Core sales in the Display Technologies segment were $650 million*, a 7% increase compared to a year ago. Liquid crystal display glass price declines were more moderate than in the prior quarter, as expected. Total glass volume from Corning’s wholly owned business and Samsung Corning Precision Materials Co., Ltd. increased by a mid-teens percentage, on a year-over- year basis. Year-over-year core earnings were up slightly.

Telecommunications segment sales were $470 million, a 7% decline from last year’s first quarter, driven by the U.S. government’s broadband stimulus program winding down and continued softness in European optical fiber demand. Despite these challenges, net income was up 67%, driven by strong spending control and improved manufacturing performance.

As previously forecasted, Specialty Materials’ segment year-over-year sales declined 10% to $258 million. The lower quarterly sales performance is primarily attributed to continued weakness in the semiconductor market. Core earnings were up 39%*, driven by excellent Corning® Gorilla® Glass manufacturing performance.

Environmental Technologies segment sales were $228 million, a 13% year-over-year decline. Declines were driven by a continued sluggish heavy-duty diesel market in North America and weak demand for diesel cars in Europe.

Life Sciences segment sales were $207 million, a 34% increase over last year’s period. The bulk of the sales increase is attributed to the acquisition of the Discovery Labware business. This drove core earnings in the segment to double year over year.

Dow Corning Corporation’s silicones segment equity earnings were $42 million, up 31% on a year-over-year basis.



 
 

 

Corning Announces First-Quarter Financial Performance
Page Three


Core gross margin in the quarter was 43%*, compared to 42%* at this time a year ago. Corning’s balance sheet remains strong with $5.8 billion in cash and short-term investments. The company remains on track for capital spending for the year of approximately $1.3 billion, down $500 million from 2012 levels. Corning’s core earnings effective tax rate for the first quarter was 16%*, lower than previously expected.

Looking Forward
“We have established positive momentum for the year,” James B. Flaws, vice chairman and chief financial officer, said. “We stabilized earnings in our Display Technologies business, and going forward, we believe price declines will continue to be moderate as a result of the customer agreements we entered into last year.”

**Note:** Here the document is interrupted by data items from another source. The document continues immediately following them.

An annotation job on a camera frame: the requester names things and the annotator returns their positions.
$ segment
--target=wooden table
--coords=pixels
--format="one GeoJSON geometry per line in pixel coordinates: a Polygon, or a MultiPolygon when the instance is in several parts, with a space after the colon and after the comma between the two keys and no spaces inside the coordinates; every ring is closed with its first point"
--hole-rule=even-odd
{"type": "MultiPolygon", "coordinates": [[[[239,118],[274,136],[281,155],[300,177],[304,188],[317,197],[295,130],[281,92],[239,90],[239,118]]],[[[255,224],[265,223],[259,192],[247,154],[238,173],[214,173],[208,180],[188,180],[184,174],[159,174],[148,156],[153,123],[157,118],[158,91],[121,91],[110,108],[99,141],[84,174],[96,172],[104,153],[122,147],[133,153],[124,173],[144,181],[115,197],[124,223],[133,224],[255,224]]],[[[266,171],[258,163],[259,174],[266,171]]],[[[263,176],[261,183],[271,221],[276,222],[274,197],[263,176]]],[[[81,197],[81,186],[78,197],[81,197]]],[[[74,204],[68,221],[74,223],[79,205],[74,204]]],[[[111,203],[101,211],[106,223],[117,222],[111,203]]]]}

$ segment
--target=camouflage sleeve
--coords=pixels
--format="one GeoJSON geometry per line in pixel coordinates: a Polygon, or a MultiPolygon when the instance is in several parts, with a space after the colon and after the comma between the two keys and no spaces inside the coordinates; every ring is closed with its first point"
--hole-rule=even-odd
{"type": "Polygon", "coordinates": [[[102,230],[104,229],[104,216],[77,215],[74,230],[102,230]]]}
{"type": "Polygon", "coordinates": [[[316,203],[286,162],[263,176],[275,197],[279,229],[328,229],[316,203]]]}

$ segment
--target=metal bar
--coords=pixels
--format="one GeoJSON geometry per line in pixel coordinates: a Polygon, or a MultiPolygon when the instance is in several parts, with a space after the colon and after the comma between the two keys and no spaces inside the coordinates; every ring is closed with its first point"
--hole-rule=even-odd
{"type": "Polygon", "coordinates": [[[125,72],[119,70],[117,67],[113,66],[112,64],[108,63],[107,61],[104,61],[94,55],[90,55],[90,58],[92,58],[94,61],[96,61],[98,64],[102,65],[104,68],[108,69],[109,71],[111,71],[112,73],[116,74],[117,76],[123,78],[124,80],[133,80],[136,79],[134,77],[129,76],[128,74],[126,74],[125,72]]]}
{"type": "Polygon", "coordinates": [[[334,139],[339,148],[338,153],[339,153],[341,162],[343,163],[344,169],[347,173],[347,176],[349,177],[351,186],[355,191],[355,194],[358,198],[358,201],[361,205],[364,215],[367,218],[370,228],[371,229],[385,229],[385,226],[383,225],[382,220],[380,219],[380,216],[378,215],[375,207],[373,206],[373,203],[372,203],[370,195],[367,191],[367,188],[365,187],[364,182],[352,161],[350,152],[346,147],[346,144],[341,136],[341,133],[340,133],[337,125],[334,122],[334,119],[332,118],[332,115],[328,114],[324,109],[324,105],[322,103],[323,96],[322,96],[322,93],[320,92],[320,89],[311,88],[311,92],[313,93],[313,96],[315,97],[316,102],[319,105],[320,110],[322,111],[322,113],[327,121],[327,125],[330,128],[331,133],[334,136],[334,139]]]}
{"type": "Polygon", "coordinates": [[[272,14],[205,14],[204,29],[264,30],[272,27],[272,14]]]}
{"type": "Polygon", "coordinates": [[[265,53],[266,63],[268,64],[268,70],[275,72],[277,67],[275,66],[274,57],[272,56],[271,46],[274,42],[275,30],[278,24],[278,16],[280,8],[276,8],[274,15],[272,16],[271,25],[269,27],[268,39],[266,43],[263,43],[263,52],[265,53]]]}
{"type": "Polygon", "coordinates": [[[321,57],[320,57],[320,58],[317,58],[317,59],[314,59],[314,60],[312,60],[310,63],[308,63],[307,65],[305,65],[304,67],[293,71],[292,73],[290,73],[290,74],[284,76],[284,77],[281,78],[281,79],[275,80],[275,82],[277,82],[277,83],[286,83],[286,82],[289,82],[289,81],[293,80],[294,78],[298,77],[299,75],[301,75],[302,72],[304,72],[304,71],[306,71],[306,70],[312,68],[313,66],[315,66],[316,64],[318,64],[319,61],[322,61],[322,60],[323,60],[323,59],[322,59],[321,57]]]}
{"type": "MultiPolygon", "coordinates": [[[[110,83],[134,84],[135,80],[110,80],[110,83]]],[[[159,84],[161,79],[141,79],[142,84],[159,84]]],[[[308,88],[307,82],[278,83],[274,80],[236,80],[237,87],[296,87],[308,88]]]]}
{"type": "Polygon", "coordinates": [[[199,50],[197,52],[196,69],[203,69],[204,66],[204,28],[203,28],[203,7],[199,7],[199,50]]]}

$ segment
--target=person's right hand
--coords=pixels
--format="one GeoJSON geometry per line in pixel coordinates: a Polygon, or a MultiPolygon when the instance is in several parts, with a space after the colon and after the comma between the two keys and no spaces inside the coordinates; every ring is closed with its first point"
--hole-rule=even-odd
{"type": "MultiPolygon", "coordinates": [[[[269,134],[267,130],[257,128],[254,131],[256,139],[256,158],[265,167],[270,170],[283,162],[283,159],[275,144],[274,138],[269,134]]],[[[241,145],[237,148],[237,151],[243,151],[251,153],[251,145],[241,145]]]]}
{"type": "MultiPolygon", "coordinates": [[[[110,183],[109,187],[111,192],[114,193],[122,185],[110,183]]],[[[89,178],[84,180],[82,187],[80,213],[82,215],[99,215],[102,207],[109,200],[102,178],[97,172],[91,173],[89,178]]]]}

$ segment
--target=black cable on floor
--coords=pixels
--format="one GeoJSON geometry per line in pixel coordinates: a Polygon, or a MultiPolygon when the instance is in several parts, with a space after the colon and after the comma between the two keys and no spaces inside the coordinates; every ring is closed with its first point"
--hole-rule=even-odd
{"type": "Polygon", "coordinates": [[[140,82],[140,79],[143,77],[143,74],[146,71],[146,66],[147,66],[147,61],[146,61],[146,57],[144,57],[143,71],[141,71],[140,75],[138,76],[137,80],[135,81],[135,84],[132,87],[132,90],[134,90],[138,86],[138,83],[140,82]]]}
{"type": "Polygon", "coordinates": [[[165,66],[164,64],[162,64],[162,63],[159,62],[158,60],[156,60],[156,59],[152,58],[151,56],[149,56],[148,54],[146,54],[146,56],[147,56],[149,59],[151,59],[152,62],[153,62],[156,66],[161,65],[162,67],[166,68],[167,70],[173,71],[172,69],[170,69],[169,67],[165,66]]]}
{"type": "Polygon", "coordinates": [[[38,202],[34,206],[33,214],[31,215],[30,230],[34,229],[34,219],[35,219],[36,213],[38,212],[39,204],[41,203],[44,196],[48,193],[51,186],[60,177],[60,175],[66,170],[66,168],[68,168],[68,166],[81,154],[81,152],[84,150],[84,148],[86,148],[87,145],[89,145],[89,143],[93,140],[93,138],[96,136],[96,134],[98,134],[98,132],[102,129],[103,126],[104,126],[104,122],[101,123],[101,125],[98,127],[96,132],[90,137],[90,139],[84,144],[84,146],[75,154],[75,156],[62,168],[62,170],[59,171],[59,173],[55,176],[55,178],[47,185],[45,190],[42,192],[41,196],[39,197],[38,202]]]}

Flaws said, “The currency hedging program initiated in the first quarter is designed to protect the company from further yen weakening through 2014. With Corning’s economic exposure to weakening of the yen exchange rate to the dollar effectively capped at 93, we chose to align our reporting of core results at this rate. By reporting results on a constant yen basis, we provide a clearer comparison of our quarter-to-quarter sales and earnings results.”

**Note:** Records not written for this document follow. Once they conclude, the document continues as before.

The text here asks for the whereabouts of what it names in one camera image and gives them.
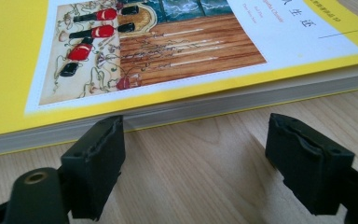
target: thick book
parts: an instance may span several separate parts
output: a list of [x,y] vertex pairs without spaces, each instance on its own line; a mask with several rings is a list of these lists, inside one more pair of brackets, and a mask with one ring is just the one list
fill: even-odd
[[0,154],[352,90],[335,0],[0,0]]

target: wooden table
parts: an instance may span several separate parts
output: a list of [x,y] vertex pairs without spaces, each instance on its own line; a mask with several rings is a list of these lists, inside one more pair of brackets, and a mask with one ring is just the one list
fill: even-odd
[[[358,13],[358,0],[341,2]],[[126,133],[122,176],[99,223],[343,223],[343,206],[333,217],[311,215],[266,160],[272,112],[352,150],[358,170],[358,91]],[[19,175],[58,168],[70,146],[0,156],[0,203]]]

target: book cover illustration
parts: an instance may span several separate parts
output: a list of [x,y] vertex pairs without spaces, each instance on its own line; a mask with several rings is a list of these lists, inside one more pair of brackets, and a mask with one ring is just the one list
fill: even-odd
[[[321,4],[313,0],[49,1],[25,114],[106,103],[120,111],[241,87],[247,83],[238,78],[250,75],[273,71],[259,76],[262,81],[315,72],[316,67],[309,68],[314,71],[294,67],[358,55],[358,46],[332,25],[346,21],[333,13],[327,21],[311,8],[316,5]],[[97,31],[106,34],[94,36]],[[87,56],[74,58],[74,51]],[[287,68],[293,69],[276,73]],[[206,83],[215,85],[198,88]],[[166,93],[172,91],[176,93],[168,99]],[[147,101],[137,100],[146,96]]]
[[74,3],[54,28],[40,105],[265,62],[226,0]]

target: black clamp
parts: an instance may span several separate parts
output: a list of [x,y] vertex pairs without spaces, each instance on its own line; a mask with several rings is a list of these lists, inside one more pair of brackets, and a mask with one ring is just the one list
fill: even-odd
[[10,200],[0,205],[0,223],[69,223],[98,220],[125,160],[122,117],[97,122],[62,156],[62,166],[21,175]]
[[266,157],[313,215],[335,215],[343,204],[345,223],[358,223],[358,172],[351,168],[351,151],[298,119],[271,114]]

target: red object illustration
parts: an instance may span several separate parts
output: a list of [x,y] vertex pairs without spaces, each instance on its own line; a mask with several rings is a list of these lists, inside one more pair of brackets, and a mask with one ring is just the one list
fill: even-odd
[[115,33],[115,28],[111,25],[103,25],[99,27],[95,27],[91,30],[91,37],[98,38],[98,37],[110,37]]
[[120,91],[129,89],[131,87],[130,79],[128,77],[122,77],[118,80],[118,83],[116,84],[116,88]]
[[74,22],[80,21],[111,21],[117,16],[117,11],[113,8],[100,10],[88,15],[74,17]]
[[110,37],[115,33],[115,28],[111,25],[103,25],[92,28],[86,31],[80,31],[76,33],[69,34],[69,38],[84,38],[84,37],[92,37],[92,38],[106,38]]
[[92,41],[92,38],[84,38],[80,44],[71,50],[68,59],[76,61],[86,60],[92,49]]

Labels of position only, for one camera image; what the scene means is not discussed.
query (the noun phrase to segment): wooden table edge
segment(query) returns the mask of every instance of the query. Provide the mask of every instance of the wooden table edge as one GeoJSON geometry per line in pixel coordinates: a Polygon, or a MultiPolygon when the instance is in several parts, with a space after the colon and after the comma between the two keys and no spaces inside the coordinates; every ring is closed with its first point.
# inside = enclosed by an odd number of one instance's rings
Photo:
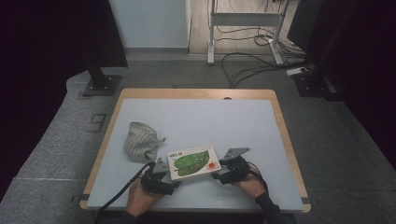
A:
{"type": "Polygon", "coordinates": [[[102,158],[105,154],[106,147],[110,135],[113,131],[114,124],[117,119],[117,115],[120,112],[122,101],[125,98],[145,98],[145,99],[244,99],[244,100],[270,100],[271,105],[274,109],[274,115],[276,123],[280,131],[284,148],[289,160],[291,173],[294,180],[296,181],[297,188],[300,196],[303,200],[304,211],[307,213],[311,210],[311,203],[309,202],[308,194],[304,185],[303,177],[298,166],[297,159],[294,154],[289,133],[286,127],[285,120],[280,109],[279,102],[276,98],[276,93],[272,90],[228,90],[228,89],[138,89],[138,88],[127,88],[122,90],[119,100],[117,101],[111,120],[108,124],[105,137],[102,145],[99,149],[95,163],[92,167],[90,177],[87,181],[87,185],[81,196],[79,206],[83,209],[88,209],[87,203],[89,195],[92,191],[94,180],[97,176],[102,158]]]}

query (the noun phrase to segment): white box
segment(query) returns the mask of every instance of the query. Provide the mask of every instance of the white box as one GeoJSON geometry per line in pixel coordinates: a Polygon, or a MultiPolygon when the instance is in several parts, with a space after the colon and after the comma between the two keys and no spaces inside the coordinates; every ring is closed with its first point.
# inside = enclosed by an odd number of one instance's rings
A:
{"type": "Polygon", "coordinates": [[[308,70],[305,67],[299,67],[299,68],[294,68],[286,71],[286,75],[293,76],[293,75],[299,75],[302,73],[306,73],[308,70]]]}
{"type": "Polygon", "coordinates": [[[173,181],[209,175],[221,169],[215,149],[211,145],[170,152],[168,162],[173,181]]]}

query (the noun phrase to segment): green leaf image
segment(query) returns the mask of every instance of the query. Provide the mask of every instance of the green leaf image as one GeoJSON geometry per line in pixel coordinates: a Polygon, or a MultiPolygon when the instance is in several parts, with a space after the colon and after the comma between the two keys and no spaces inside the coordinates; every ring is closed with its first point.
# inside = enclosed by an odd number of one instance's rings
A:
{"type": "Polygon", "coordinates": [[[183,156],[175,160],[175,167],[179,176],[192,175],[200,171],[209,162],[209,152],[203,151],[199,153],[183,156]]]}

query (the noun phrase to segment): gray floor
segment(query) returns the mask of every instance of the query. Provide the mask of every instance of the gray floor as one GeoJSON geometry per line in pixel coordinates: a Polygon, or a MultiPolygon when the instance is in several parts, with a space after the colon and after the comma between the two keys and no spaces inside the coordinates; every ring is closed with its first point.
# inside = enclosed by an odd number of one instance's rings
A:
{"type": "MultiPolygon", "coordinates": [[[[93,223],[79,208],[97,151],[123,88],[227,88],[219,61],[179,54],[128,55],[113,97],[81,97],[87,72],[67,81],[68,93],[55,119],[0,204],[0,223],[93,223]],[[92,119],[106,115],[101,128],[92,119]]],[[[258,65],[232,58],[232,74],[258,65]]],[[[297,223],[396,223],[396,172],[344,103],[301,98],[285,71],[257,75],[239,89],[277,94],[291,142],[312,202],[297,223]]]]}

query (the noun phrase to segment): gray cloth
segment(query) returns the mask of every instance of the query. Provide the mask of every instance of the gray cloth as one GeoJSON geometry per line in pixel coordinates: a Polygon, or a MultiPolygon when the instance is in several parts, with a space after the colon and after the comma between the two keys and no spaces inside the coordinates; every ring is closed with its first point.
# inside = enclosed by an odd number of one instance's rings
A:
{"type": "Polygon", "coordinates": [[[124,148],[132,161],[146,163],[157,159],[157,146],[164,141],[165,138],[159,140],[155,130],[148,125],[131,122],[124,148]]]}

In the second quarter, Corning expects Display Technologies overall LCD glass share to remain stable and volume to be consistent with the first quarter. Price declines are expected to be smaller than in the first quarter, in the range of a 2% to 3% decline.

Telecommunications segment sales are expected to improve about 20% sequentially, off the seasonally slow first quarter. Specialty Materials segment sales are anticipated to improve by 15% to 20% sequentially as demand for Gorilla Glass increases. Environmental Technologies segment sales are expected to be up slightly sequentially. In the Life Sciences segment, Corning forecasts sales to increase by at least 35% to 40% year over year, due to the acquisition of Discovery Labware.

Equity earnings from Dow Corning’s silicones business in the second quarter are expected to improve about 20% year over year.

“We believe our strategy is working, and therefore we are confident that in quarter two, we will see a third consecutive quarter of year-over-year growth in core earnings per share,” Flaws concluded.

Upcoming Investor Events
Corning will present at the 41st Annual J.P. Morgan Technology, Media and Telecom Conference in Boston on May 14, 2013.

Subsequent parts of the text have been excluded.